Omit every picture, then return each line of the data below exactly.

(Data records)
════

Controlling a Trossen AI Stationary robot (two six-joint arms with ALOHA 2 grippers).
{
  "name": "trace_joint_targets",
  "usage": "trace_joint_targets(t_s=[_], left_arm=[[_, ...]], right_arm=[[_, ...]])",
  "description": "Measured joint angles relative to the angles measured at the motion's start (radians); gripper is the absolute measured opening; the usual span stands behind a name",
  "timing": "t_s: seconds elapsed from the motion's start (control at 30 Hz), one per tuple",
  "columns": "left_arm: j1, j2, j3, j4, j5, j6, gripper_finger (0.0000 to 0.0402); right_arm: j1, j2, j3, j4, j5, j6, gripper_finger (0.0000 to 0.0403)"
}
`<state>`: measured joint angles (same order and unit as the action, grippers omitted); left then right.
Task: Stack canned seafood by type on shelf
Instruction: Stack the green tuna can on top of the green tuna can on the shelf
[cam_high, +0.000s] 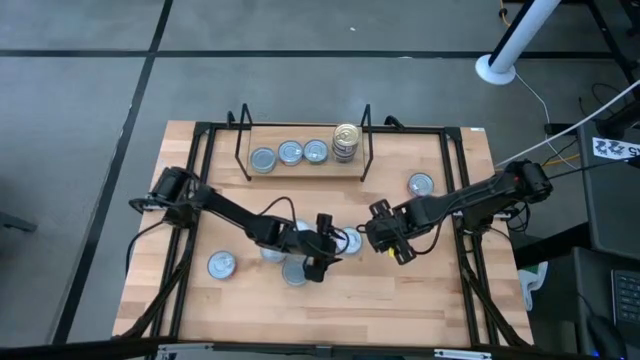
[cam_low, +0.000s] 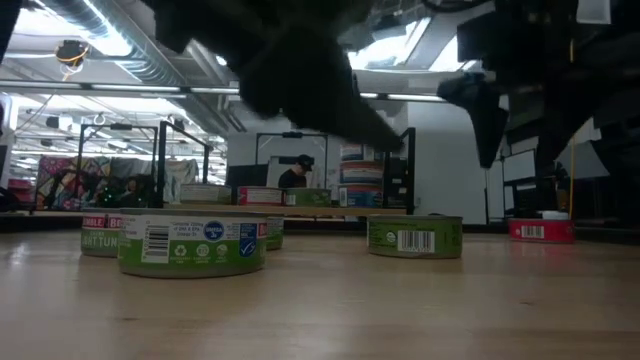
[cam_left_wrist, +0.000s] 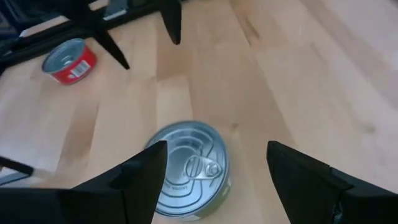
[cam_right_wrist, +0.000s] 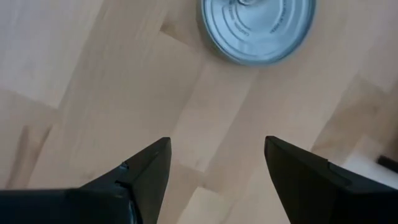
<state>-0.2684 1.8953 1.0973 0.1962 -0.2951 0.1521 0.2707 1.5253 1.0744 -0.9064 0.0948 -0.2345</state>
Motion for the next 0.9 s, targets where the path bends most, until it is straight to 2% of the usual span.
trace_joint_targets(t_s=[0.17, 0.33, 0.9], left_arm=[[0.004, 0.052, 0.000, 0.048, 0.002, 0.096, 0.0265], [0.015, 0.108, 0.000, 0.080, 0.009, 0.108, 0.0237], [0.036, 0.146, 0.000, 0.049, 0.017, 0.099, 0.0154]], right_arm=[[-0.003, 0.000, -0.063, 0.139, 0.003, -0.031, 0.0259], [-0.003, 0.000, -0.096, 0.261, 0.002, -0.035, 0.0259], [-0.003, 0.000, -0.098, 0.286, 0.002, -0.035, 0.0259]])
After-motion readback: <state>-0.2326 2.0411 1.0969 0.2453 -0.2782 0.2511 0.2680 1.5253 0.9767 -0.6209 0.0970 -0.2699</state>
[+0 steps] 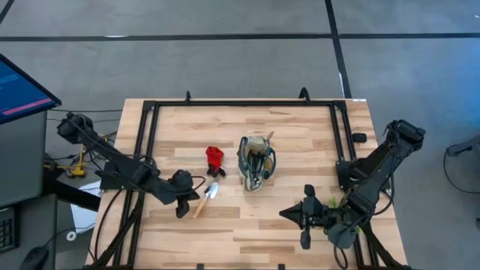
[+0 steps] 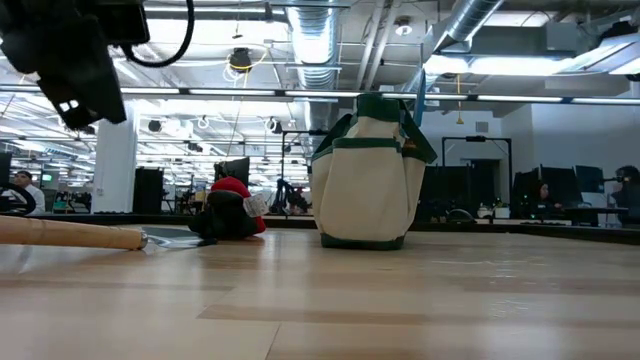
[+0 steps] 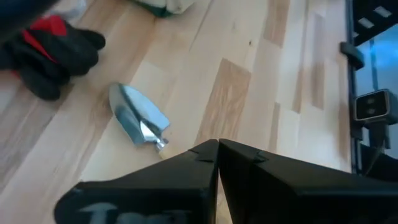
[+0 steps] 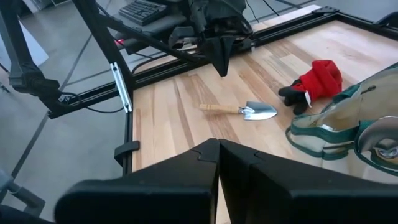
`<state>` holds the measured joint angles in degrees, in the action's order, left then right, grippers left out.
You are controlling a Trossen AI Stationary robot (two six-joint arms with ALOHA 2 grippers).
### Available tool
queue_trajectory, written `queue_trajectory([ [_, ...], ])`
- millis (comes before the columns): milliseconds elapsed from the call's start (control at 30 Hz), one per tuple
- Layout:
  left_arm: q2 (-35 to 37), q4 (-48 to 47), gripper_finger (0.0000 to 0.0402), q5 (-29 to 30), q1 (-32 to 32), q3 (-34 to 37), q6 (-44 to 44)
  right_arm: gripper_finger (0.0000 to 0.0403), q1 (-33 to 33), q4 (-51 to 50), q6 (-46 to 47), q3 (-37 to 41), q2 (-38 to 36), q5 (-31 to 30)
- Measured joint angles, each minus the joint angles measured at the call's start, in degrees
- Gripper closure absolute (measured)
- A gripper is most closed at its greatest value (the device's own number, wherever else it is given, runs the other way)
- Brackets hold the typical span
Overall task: Pick & Place Garden tools in Gardening bag
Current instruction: Put the trowel into the gardening bag
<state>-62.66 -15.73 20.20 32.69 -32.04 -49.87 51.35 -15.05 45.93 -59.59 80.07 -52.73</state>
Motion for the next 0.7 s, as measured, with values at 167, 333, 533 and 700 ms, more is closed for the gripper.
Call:
queue_trajectory([
  [167,-3.27,0.18,0.0401,-4.63,-0.07,0.01,-5.17,0.0403,0.00,-1.05,0.04,0.00,0.00,0.17],
  [333,-9.62,0.59,0.0400,-9.64,-0.05,0.01,-12.25,0.0403,0.00,-1.19,-0.10,0.00,0.00,0.15],
  [533,-15.22,1.80,0.0377,-12.74,-0.64,0.01,-12.51,0.0403,0.00,-1.20,-1.36,0.00,0.00,0.25],
  [700,-15.97,2.86,0.0330,-15.29,-1.44,0.01,-14.05,0.0403,0.00,-1.24,-1.51,0.00,0.13,0.65],
])
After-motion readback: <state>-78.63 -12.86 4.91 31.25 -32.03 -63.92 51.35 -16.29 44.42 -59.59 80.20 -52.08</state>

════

Result of this exercise:
Controlling a Trossen AI Stationary robot (two six-joint arms with ALOHA 2 grippers).
{
  "name": "trace_joint_targets",
  "usage": "trace_joint_targets(t_s=[_], left_arm=[[_, ...]], right_arm=[[_, ...]])",
  "description": "Measured joint angles relative to the angles measured at the motion's start (radians); gripper is the absolute measured opening; the usual span stands behind a name",
  "timing": "t_s: seconds elapsed from the motion's start (control at 30 Hz), one per tuple",
  "columns": "left_arm: j1, j2, j3, j4, j5, j6, gripper_finger (0.0000 to 0.0402); right_arm: j1, j2, j3, j4, j5, j6, gripper_finger (0.0000 to 0.0403)"
}
`<state>`: measured joint angles (same order and unit as the action, grippers omitted); left then right.
Task: Stack canned seafood by type on shelf
Instruction: Stack the green tuna can on top of the green tuna can on the shelf
[cam_high, +0.000s] 
[cam_low, +0.000s] 
[cam_left_wrist, +0.000s] 
[cam_right_wrist, +0.000s] 
<state>-0.2684 1.8953 1.0973 0.1962 -0.2951 0.1521 0.2707 1.5253 1.0744 -0.9064 0.0948 -0.2345</state>
Motion for the next 0.9 s, targets where the path bends most, until it is straight to 2% of the usual span.
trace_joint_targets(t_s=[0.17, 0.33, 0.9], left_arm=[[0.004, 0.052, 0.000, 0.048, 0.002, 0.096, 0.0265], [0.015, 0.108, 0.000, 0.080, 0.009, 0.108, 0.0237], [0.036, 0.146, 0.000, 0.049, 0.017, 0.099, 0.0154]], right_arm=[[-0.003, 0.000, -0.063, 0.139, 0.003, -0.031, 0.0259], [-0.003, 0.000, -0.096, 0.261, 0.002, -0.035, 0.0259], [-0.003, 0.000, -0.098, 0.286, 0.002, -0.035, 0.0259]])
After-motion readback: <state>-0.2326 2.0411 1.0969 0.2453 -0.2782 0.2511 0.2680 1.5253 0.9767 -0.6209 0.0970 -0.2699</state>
[+0 steps] 
[+0 steps] 
[+0 steps] 
[+0 steps] 
`<state>` holds the measured joint angles in degrees, in the action's order, left then right, grippers left out.
You are controlling a Trossen AI Stationary robot (two six-joint arms with ALOHA 2 grippers).
### Available tool
queue_trajectory, written `queue_trajectory([ [_, ...], ])`
- millis (comes before the columns): milliseconds elapsed from the call's start (control at 30 Hz), one per tuple
- Layout:
  left_arm: q2 (-35 to 37), q4 (-48 to 47), gripper_finger (0.0000 to 0.0402), q5 (-29 to 30), q1 (-32 to 32), q3 (-34 to 37), q6 (-44 to 44)
  right_arm: gripper_finger (0.0000 to 0.0403), q1 (-33 to 33), q4 (-51 to 50), q6 (-46 to 47), q3 (-37 to 41), q2 (-38 to 36), q5 (-31 to 30)
- Measured joint angles, each minus the joint angles measured at the call's start, in degrees
- Gripper closure absolute (measured)
- A gripper is most closed at its greatest value (the device's own number, wherever else it is given, runs the other way)
- Brackets hold the typical span
Overall task: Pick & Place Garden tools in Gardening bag
Current instruction: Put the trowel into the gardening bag
<state>-62.66 -15.73 20.20 32.69 -32.04 -49.87 51.35 -15.05 45.93 -59.59 80.07 -52.73</state>
Motion for the next 0.7 s, as measured, with values at 167, 333, 533 and 700 ms, more is closed for the gripper.
Call:
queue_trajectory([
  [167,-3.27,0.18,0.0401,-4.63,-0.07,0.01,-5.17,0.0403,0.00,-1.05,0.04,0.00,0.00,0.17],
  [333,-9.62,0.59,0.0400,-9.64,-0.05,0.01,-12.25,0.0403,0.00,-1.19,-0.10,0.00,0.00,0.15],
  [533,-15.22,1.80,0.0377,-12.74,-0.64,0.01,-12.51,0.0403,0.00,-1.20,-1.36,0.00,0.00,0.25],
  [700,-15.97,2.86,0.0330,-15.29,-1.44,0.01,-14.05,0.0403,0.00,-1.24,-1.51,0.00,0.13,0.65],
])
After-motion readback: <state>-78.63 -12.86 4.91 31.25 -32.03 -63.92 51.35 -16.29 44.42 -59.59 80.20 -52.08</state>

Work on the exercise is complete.